My second realisation was that everything on this planet is so interconnected through our food systems: the social rights of the immigrant Mexican workers in the US that suffer from the food system;  the farmers in Africa making different ingredients that go into animal products; or how we're destroying the Amazon to produce soy for cows in the US. We're all suffering from the consequences of a devastated, wrongly constructed food system. Changing the food system can help so many people on the planet because in the end we're all a network, and all depend on each other.

@tativrp


Joe // Video team

I would call it a gradual epiphany for me, over the period of time that I have been vegan I have felt gradually more and more free, free to look at the world with my eyes open, free to love animals without so much guilt, free to live with the values I’ve always had but without the hypocrisy, free to represent these values in our work.

@cruelvegan


Andrew // Media & Education Coordinator

I look back on my life before veganism as a simpler, more blissfully unaware time. I was free to indulge in everything the world had to offer. Scrambled eggs in the morning. Wearing my favourite leather shoes. My mum’s Indonesian cooking (an important link back to my cultural heritage). But at what cost? It wasn’t that I no longer enjoyed any of those things, but rather I understood that they came with consequences that I’d simply ignored… all because that’s what was normal.

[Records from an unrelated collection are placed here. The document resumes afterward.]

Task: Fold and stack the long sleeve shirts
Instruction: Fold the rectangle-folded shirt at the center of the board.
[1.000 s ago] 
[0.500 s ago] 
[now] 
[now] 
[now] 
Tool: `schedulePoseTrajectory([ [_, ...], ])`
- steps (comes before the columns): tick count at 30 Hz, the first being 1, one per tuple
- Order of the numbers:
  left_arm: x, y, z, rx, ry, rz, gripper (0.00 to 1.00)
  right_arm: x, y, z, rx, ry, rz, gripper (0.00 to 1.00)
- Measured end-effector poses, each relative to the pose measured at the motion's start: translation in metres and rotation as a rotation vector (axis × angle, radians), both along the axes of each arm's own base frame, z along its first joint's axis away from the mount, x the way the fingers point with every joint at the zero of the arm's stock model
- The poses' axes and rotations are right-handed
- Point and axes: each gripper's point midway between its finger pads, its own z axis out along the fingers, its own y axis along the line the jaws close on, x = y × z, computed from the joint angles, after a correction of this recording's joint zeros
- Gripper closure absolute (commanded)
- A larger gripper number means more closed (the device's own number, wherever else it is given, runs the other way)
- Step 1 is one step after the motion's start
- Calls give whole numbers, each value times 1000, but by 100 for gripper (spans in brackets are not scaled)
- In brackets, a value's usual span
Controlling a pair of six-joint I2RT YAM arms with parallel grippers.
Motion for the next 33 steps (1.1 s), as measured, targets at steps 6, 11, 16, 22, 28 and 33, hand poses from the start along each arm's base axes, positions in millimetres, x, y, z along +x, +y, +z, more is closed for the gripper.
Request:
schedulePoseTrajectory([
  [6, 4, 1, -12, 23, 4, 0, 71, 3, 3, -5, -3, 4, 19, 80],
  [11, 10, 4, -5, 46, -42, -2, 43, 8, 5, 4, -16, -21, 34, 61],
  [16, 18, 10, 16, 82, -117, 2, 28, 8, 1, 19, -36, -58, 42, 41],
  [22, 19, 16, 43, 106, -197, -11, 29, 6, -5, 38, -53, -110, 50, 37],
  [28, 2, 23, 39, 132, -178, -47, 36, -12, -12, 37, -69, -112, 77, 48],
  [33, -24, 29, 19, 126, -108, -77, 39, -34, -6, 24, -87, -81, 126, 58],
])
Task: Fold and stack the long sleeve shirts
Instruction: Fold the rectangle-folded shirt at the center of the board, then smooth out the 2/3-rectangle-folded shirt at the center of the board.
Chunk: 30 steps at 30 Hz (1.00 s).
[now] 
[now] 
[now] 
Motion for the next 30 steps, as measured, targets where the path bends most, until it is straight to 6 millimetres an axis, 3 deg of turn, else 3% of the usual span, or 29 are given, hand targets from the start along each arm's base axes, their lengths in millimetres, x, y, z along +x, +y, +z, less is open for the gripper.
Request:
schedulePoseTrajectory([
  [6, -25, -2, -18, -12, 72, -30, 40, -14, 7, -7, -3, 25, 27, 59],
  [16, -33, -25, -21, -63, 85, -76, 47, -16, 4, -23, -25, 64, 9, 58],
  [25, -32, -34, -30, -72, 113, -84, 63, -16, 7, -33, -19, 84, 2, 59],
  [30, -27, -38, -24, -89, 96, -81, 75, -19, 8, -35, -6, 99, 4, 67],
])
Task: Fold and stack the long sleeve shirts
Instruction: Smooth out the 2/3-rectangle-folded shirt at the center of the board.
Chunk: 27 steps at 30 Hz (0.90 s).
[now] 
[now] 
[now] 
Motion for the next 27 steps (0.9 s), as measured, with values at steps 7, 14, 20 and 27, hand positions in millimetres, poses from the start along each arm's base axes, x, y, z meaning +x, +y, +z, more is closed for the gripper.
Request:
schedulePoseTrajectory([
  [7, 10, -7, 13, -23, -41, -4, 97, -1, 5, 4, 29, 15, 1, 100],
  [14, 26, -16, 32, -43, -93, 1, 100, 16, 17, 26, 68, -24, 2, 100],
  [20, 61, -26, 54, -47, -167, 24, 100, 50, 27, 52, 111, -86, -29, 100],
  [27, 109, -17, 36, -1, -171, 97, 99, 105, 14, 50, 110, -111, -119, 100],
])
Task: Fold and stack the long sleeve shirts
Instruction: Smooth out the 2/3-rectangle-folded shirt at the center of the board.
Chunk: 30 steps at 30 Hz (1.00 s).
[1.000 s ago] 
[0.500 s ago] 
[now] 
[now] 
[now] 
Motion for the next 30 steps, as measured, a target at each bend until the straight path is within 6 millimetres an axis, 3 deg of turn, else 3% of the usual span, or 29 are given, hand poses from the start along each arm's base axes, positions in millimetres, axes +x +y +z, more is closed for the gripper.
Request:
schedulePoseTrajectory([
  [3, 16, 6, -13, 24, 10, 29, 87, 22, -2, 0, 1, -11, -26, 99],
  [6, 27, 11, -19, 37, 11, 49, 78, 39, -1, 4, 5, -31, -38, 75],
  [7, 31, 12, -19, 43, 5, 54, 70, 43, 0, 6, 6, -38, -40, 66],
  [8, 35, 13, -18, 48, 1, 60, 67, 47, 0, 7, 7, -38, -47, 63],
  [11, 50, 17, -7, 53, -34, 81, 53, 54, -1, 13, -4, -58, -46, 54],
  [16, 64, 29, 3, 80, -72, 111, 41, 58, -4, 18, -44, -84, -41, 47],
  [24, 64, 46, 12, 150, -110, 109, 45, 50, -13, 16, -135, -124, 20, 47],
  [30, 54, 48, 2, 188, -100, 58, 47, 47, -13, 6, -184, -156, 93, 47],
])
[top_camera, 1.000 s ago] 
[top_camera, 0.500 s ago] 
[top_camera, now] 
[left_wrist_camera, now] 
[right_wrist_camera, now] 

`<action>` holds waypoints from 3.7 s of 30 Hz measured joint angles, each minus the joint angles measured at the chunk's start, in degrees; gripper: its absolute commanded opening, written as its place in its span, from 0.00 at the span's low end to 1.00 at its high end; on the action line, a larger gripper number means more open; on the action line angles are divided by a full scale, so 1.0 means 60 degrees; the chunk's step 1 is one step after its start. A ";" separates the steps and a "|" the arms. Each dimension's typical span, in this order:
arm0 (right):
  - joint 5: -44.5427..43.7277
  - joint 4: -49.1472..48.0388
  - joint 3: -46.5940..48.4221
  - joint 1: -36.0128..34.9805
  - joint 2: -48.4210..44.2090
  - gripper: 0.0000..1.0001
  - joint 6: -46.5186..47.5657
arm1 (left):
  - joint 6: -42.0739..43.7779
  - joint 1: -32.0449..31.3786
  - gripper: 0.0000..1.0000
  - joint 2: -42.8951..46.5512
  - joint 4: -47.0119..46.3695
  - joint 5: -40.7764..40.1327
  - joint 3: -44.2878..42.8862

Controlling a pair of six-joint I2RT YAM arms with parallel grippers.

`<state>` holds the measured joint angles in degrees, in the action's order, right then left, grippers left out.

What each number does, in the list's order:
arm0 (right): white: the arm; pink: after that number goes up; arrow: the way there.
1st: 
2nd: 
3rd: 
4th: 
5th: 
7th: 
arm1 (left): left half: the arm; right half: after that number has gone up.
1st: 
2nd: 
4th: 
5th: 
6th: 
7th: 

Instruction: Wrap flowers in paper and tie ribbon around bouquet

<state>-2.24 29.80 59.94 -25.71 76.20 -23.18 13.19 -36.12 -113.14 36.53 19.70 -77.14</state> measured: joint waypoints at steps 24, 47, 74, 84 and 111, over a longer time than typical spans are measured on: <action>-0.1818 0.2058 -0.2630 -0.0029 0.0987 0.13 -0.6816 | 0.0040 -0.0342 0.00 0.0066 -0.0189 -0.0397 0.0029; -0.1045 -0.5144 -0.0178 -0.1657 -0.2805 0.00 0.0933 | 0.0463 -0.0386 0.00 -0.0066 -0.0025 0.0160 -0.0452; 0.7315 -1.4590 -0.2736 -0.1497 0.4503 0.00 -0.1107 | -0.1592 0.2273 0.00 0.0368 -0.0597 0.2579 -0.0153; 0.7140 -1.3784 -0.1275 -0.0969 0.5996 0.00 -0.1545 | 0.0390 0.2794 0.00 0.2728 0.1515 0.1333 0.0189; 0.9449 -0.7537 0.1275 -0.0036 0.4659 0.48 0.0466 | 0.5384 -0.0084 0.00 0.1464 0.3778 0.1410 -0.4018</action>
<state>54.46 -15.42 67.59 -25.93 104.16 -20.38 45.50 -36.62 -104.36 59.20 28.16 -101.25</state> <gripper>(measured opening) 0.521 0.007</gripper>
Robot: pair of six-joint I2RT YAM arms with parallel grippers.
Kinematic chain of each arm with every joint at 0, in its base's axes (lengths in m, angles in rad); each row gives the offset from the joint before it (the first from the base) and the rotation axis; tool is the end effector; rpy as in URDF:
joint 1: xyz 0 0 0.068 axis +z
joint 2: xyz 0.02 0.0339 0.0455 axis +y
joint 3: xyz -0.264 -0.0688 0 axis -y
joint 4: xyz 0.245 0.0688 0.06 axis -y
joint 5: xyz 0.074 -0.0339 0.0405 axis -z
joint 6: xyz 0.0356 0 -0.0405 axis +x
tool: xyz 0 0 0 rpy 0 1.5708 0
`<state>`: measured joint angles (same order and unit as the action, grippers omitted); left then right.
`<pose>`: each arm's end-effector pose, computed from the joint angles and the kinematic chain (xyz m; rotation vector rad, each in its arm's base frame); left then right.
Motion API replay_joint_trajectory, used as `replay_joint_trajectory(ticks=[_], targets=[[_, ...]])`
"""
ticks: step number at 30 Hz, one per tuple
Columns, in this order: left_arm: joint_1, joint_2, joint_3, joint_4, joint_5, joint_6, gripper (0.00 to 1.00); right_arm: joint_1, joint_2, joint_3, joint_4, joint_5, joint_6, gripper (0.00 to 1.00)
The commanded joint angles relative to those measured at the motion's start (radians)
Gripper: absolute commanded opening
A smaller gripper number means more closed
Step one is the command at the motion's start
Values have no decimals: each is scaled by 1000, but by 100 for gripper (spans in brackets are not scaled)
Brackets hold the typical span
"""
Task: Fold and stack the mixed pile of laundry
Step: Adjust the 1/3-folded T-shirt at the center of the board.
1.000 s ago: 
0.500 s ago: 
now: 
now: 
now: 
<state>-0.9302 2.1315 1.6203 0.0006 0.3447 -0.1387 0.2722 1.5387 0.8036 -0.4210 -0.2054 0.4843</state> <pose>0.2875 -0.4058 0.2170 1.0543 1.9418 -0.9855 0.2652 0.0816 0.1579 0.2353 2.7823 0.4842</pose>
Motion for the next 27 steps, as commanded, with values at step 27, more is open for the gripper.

My veganism is nothing more than the result of living in line with values I’d always had. I couldn’t take the life of an animal myself, nor would I have had the right to do so needlessly. I do not eat the flesh and secretions of animals because it would be unjust when I am lucky enough to be able to thrive on a plant-based diet. I do not wear their skin, fur nor feathers, because it is a violation of their rights to not be used and exploited.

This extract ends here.